As the above account suggests, Colin's research interests are difficult to summarise. His record of over 150 published papers (mostly as single or senior author) plus over 50 chapters in books and field guides includes a remarkable diversity of material, ranging from papers on orientation statistics, clast shape analysis and climatic gradients to experiments on patterned ground generation to recent reassessments of the dimensions and deglacial chronology of the last British-Irish Ice sheet. The combination of his mountain-orientated research interests and his passion for hillwalking has kept him extremely fit, enabling him not only to climb all the Scottish Munros twice (and many of them three or more times), but to ascend Kilimanjaro (on the summit of which he proposed to Rebecca, his wife!), to climb a good number of Norway's 2000 m peaks, to ascend Mount Elbrus with Chris Bonnington, and to scale numerous other mountains in European and New Zealand mountain ranges. There can be few geographers who have covered more ‘mountain miles’ or ascended a greater total altitude than Colin.

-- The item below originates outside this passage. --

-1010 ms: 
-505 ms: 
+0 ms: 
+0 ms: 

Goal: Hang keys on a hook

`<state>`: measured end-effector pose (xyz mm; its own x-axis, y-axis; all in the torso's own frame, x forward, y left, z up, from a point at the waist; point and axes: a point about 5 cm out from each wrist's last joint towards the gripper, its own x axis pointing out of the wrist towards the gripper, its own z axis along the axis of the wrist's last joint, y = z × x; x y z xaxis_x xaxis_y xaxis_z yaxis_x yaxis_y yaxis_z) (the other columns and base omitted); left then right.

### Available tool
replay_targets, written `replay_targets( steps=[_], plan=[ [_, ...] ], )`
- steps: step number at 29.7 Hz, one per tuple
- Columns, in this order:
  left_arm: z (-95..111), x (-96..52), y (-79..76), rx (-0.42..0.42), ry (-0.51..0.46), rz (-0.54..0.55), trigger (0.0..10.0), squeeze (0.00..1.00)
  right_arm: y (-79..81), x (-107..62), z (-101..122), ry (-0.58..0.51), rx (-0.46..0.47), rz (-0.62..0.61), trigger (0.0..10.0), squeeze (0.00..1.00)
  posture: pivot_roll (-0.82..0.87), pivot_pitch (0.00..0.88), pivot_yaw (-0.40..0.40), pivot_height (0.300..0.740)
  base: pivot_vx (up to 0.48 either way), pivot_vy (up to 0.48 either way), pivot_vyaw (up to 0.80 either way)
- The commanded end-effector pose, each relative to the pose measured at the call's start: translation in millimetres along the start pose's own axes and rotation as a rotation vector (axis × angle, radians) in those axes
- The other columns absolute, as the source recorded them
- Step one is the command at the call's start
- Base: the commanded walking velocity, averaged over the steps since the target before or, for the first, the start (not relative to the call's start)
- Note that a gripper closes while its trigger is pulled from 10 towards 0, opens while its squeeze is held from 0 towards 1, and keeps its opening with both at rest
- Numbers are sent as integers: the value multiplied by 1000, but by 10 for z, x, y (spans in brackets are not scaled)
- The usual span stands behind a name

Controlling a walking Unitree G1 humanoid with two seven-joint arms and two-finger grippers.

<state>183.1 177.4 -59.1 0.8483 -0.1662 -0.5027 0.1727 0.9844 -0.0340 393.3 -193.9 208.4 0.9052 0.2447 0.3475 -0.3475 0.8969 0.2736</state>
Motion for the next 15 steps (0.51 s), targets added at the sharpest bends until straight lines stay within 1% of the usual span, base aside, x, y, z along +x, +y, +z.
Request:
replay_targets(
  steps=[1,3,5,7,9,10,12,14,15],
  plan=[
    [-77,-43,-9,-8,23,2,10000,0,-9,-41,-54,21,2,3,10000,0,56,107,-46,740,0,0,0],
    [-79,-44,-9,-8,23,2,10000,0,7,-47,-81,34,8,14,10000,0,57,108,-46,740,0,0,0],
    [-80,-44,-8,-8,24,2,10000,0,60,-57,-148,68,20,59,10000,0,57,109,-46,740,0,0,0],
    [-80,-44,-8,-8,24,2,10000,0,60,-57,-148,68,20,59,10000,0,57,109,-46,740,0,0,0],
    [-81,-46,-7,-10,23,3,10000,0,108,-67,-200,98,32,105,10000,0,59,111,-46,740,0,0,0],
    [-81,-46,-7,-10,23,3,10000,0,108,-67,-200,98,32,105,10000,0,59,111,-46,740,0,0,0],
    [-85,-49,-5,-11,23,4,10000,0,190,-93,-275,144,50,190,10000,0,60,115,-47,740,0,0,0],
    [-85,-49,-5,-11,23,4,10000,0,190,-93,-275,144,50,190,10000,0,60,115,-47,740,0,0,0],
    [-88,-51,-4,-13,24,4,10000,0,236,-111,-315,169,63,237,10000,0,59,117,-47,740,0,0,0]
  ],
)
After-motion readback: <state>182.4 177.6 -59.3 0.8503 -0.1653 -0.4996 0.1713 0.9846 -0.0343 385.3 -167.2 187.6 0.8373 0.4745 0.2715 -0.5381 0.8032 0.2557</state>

Over many years Colin Ballantyne has loyally served the University of St Andrews and has been one of the key architects of the Department's remarkable climb in the excellence rankings of the UK Research Assessment Exercise (RAE) and Research Excellence Framework (REF) Geography league tables. He was responsible for the submission in all but one RAE, and for the Environment Statement in the REF 2014. More generally, he has been a champion of Scottish geography, and has published numerous papers in this, the journal of the Royal Scottish Geographical Society (RSGS). The quality and originality of his research work has been recognised in numerous awards and prizes, including the Warwick Award of the British Geomorphological Research Group (1987); the RSGS's President's Medal (1991), Newbigin Prize (1992) and Coppock Research Medal (2015); the Wiley Award of the BGRG (1999), the Saltire Science Medal in Earth Sciences (1996) and the Clough Medal in Earth Sciences (2010). In 2015 he was awarded the prestigious Lyell Medal by the Geological Society of London. He was elected Fellow of the Royal Society of Edinburgh in 1996 and awarded the degree of DSc by the University of St Andrews in 2000.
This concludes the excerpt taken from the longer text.